Keywords

1 Introduction

This paper constitutes a part of a larger research on the urban real-estate market concerned with the analysis of its general structure and the monitoring of its evolution during the last few years, when the economic and property crisis, along with the change in the fiscal system, have deeply impacted on the readiness to invest, the competition between different types of assets, and the very idea of urban real-estate capital as well (Breuer and Nadler 2012; Gabrielli et al. 2015; Giuffrida et al. 2015). The analysis applied to the housing market in Palermo (Italy) can provide an informative base for the public investment decision processes, and the implementation of planning policy and public/private negotiations, especially in a period in which the map of the urban values is going to be reconfigured because of significant modifications of the public transport system (streetcars and subway).

Assuming the district as the minimum spatial unit, five hundreds sets of data of houses were collected in ten urban districts corresponding to a wide, densely populated, and complex area of the city. With the aim of managing and organizing the collected data, the study applies the cluster analysis approach to provide different hypotheses of articulation of the real estate market into submarkets expressing the characteristics of the properties. In such a way, the study intends to express the fluid and mutable relationship that relates the objects (the properties having their own characteristics) to the hypothetical model that is meant to represent them. The concept of homogeneity is mostly related to the topographical demarcation of the district and the peculiar characteristics of the properties that are afferent to the same submarket. This study has continued to review this concept as necessary to be employed as a unique interpretative scheme for a systematic reading of the real estate phenomenon, by the means of data-mining models or big-data management (Case et al. 2004; Fik et al. 2003).

The cluster techniques, developed in other scientific sectors, have been effectively used for the implementation of the mass appraisal in the fiscal equalization (Nesticò et al. 2014) and the fair-land planning (Giuffrida et al. 2014), where the direct or “phenomenological” approach (which is generally applied for a case-by-case valuation) must be modified to represent the structural tendencies of the market and how the real estate values react to specific or areal transformations within the city (Chan et al. 2012; Gabrielli 2013; Hepşen and Vatansever 2012).

The study also provides the occasion for a few methodological remarks on the representation of the real estate market, at the property and urban level as well. It also shows some of the major difficulties in the development of a standardized informational support that makes possible systematic analysis of the observations and the comparisons between different urban districts.

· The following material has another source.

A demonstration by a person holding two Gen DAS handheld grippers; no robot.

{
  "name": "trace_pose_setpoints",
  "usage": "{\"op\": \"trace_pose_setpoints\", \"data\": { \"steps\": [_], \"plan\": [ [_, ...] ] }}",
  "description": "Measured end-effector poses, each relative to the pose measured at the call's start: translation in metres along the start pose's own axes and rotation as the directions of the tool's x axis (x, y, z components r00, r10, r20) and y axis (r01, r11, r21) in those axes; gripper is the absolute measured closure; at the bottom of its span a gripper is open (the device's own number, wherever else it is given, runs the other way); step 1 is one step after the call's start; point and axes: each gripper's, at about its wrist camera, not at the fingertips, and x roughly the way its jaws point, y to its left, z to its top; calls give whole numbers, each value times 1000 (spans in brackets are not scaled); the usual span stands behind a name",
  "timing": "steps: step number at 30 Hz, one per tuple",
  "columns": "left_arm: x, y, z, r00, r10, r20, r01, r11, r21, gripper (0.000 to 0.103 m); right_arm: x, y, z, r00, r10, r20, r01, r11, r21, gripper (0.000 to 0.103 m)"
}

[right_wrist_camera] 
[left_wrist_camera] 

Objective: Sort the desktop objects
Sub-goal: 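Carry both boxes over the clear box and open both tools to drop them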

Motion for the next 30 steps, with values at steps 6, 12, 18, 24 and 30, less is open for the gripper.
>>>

2 The Real-Estate Market Survey

This study analyzes the area of Palermo corresponding to ten districts having varied historical, representative, and functional qualities because of the time of their establishment and the most recent urban transformations. The boundaries of the area are the Mediterranean coast on the East, Regione Siciliana Street on the South and West, and Mount Pellegrino on the North. This area covers about 48 km2 (30% of the municipal land) where 55% of the population is located (about 370,000 people). The districts are the followings: Q1 Settecannoli-Brancaccio is a working-class suburb; Q2 Oreto-Stazione, Q5 Montegrappa-S. Rosalia, Q6 Cuba-Calatafimi, Q7 Zisa-Noce, and Q10 Malaspina-Palagonia are low and medium income districts located near the city center; Q3 Tribunali-Castellamare is a part of the historic center where there is a mix of social classes; Q8 Politeama, and Q9 Libertà constitute the city “center”, that was built between the end of the 19th and the beginning of the 20th century, where high-income households live; and Q11 Resuttana-S. Lorenzo is a middle-class suburb (Fig. 1).

Fig. 1
figure 1

Localization of the real estate data in the analyzed districts in Palermo

The market survey collected 500 residential properties for sale located in the abovementioned districts in 2014 (Fig. 1). The data sample describes the houses by four types of characteristics (\(k_{e}\) location, \(k_{i}\) intrinsic, \(k_{t}\) technological, and \(k_{a}\) architectural) (Forte 1968) that are organized in 28 quantitative and qualitative attributes as shown in Table 1. The data sample also contains the asking prices, and the prices per square meters, as well as per room. Each attribute is expresses in a standard scale (from 1 to 5) so that the scores are aggregated at the characteristic level and, afterward, the overall quality k* is achieved by calculating the weighted average score of each house.

Table 1 Characteristics and attributes of the houses

Due to the generalized inconsistency of the coefficients of the four regressors calculated by the multiple linear regression for each district, the weights for the score aggregation have been calculated on the basis of the mean of the most significant coefficients in each district, having excluded the negative or the highest ones. Moreover, the weights \(\lambda_{j}\) of each district have been iteratively varied within the ranges shown below to obtain the maximum value of R 2. Assuming \(\sum\nolimits_{j} {\lambda_{j} } = 1;j = e,i,t,a\), the ranges are: \(0,10 \le \lambda_{e} \le 0,30;\,0,10 \le \lambda_{i} \le 0,30;\,0,30 \le \lambda_{t} \le 0,50\); \(0,10 \le \lambda_{a} \le 0,30\).

A sample of the database for the Q3 district is shown in Table 2.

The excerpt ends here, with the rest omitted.